Your assignment: Only certain lines below are wanted: those starting at the line containing "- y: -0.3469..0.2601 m" and ending at the line containing "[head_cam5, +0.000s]", both included, each retyped exactly.

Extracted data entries
++++++
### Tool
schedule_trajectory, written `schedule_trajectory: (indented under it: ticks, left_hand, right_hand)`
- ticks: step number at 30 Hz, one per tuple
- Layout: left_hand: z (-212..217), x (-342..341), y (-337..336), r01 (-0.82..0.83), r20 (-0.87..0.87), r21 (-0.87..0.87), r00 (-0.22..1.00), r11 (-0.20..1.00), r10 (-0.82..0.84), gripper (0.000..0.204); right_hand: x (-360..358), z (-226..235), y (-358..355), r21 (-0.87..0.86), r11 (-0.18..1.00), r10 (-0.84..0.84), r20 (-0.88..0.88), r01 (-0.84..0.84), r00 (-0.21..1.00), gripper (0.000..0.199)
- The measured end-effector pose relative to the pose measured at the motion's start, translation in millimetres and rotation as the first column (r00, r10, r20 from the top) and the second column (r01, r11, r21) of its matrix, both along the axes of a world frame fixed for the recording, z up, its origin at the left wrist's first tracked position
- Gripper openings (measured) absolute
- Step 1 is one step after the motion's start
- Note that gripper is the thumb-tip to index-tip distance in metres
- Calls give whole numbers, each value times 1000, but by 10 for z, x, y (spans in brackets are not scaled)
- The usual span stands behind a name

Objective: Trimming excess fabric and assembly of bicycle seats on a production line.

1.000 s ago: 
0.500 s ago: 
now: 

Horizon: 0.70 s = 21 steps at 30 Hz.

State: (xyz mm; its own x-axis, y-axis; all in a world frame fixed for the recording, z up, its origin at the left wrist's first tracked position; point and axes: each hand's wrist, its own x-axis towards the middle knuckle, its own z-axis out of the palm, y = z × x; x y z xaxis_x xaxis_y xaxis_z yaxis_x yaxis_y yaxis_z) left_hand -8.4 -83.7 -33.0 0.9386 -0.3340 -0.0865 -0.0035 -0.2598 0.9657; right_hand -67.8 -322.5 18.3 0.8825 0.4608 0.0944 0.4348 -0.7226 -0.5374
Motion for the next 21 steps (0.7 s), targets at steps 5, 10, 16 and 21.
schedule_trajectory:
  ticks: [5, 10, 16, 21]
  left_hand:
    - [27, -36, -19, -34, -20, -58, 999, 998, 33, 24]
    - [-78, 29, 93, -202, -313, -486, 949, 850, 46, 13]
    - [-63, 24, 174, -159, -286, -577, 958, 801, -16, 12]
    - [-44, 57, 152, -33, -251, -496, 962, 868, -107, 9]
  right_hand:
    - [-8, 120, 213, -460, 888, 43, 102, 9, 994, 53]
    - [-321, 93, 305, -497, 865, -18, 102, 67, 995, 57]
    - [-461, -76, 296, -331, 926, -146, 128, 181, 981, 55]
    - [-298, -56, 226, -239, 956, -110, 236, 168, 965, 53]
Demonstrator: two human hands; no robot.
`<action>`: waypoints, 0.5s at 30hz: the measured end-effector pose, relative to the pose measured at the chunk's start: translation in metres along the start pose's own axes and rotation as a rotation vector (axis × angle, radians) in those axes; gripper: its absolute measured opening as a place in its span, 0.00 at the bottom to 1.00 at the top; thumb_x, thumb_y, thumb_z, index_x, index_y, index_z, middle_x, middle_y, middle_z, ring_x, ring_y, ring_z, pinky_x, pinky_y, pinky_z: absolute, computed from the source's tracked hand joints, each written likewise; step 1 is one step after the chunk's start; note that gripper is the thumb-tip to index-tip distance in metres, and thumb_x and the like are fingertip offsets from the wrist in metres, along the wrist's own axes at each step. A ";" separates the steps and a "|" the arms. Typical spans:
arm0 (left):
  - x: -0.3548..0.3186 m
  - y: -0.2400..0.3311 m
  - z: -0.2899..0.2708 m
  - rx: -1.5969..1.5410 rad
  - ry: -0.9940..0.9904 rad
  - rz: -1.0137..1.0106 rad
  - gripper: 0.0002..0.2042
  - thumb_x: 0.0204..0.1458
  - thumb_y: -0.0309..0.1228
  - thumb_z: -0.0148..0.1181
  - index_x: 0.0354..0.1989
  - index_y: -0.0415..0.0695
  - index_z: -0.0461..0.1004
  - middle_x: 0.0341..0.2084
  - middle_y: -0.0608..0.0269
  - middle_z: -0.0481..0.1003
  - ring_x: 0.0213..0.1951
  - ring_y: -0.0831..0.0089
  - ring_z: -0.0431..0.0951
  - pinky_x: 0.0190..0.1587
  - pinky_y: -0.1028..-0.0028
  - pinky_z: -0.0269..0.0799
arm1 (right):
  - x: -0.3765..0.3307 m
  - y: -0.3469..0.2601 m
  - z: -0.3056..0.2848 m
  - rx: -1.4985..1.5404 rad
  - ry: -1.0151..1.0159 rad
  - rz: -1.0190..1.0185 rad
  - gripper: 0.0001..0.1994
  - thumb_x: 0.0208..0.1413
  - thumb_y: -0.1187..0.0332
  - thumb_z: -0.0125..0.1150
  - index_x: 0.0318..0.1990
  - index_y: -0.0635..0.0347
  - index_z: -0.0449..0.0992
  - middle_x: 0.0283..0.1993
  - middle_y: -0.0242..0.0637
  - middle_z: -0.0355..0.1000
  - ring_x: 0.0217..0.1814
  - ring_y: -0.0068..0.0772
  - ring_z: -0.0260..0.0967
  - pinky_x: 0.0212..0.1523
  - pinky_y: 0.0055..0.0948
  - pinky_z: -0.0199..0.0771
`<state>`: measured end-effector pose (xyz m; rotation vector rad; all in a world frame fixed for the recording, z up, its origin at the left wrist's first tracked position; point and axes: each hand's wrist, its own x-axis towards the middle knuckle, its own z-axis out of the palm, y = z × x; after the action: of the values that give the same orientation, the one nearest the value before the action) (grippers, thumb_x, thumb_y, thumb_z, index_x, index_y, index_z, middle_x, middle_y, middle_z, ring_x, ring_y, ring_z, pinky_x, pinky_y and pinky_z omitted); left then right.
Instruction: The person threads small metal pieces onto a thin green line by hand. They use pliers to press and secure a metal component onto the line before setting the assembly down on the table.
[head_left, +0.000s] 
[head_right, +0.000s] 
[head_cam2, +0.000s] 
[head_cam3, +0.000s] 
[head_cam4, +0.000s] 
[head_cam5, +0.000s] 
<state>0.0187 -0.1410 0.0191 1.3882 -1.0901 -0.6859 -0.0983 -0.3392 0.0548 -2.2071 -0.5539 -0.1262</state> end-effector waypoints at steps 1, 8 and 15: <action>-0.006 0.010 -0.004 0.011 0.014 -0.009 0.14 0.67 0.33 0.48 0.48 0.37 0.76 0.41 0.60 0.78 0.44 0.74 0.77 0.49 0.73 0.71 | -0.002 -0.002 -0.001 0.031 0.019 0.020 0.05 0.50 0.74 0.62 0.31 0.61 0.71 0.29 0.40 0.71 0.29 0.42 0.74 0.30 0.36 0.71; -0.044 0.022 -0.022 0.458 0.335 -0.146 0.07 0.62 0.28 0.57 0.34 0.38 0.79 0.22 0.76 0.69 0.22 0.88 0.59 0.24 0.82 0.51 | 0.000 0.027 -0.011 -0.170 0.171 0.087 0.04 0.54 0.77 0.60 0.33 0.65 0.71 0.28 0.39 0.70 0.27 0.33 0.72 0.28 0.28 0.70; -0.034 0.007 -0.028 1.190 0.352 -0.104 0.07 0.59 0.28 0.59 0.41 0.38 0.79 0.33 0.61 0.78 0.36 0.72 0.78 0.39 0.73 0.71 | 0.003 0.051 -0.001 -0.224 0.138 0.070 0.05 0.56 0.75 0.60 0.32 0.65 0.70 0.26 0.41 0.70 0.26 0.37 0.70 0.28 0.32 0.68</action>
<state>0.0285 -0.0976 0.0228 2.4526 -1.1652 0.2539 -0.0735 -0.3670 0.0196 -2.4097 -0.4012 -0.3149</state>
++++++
Finished exercise:
  - y: -0.3469..0.2601 m
  - z: -0.3056..0.2848 m
  - rx: -1.4985..1.5404 rad
  - ry: -1.0151..1.0159 rad
  - rz: -1.0190..1.0185 rad
  - gripper: 0.0001..0.1994
  - thumb_x: 0.0208..0.1413
  - thumb_y: -0.1187..0.0332
  - thumb_z: -0.0125..0.1150
  - index_x: 0.0318..0.1990
  - index_y: -0.0635..0.0347
  - index_z: -0.0449..0.0992
  - middle_x: 0.0283..0.1993
  - middle_y: -0.0242..0.0637
  - middle_z: -0.0355..0.1000
  - ring_x: 0.0217..0.1814
  - ring_y: -0.0068..0.0772
  - ring_z: -0.0260..0.0967
  - pinky_x: 0.0212..0.1523
  - pinky_y: 0.0055..0.0948
  - pinky_z: -0.0199..0.0771
`<state>`: measured end-effector pose (xyz m; rotation vector rad; all in a world frame fixed for the recording, z up, its origin at the left wrist's first tracked position; point and axes: each hand's wrist, its own x-axis towards the middle knuckle, its own z-axis out of the palm, y = z × x; after the action: of the values that give the same orientation, the one nearest the value before the action) (grippers, thumb_x, thumb_y, thumb_z, index_x, index_y, index_z, middle_x, middle_y, middle_z, ring_x, ring_y, ring_z, pinky_x, pinky_y and pinky_z omitted); left then right.
Instruction: The person threads small metal pieces onto a thin green line by hand. They use pliers to press and secure a metal component onto the line before setting the assembly down on the table.
[head_left, +0.000s] 
[head_right, +0.000s] 
[head_cam2, +0.000s] 
[head_cam3, +0.000s] 
[head_cam4, +0.000s] 
[head_cam5, +0.000s] 

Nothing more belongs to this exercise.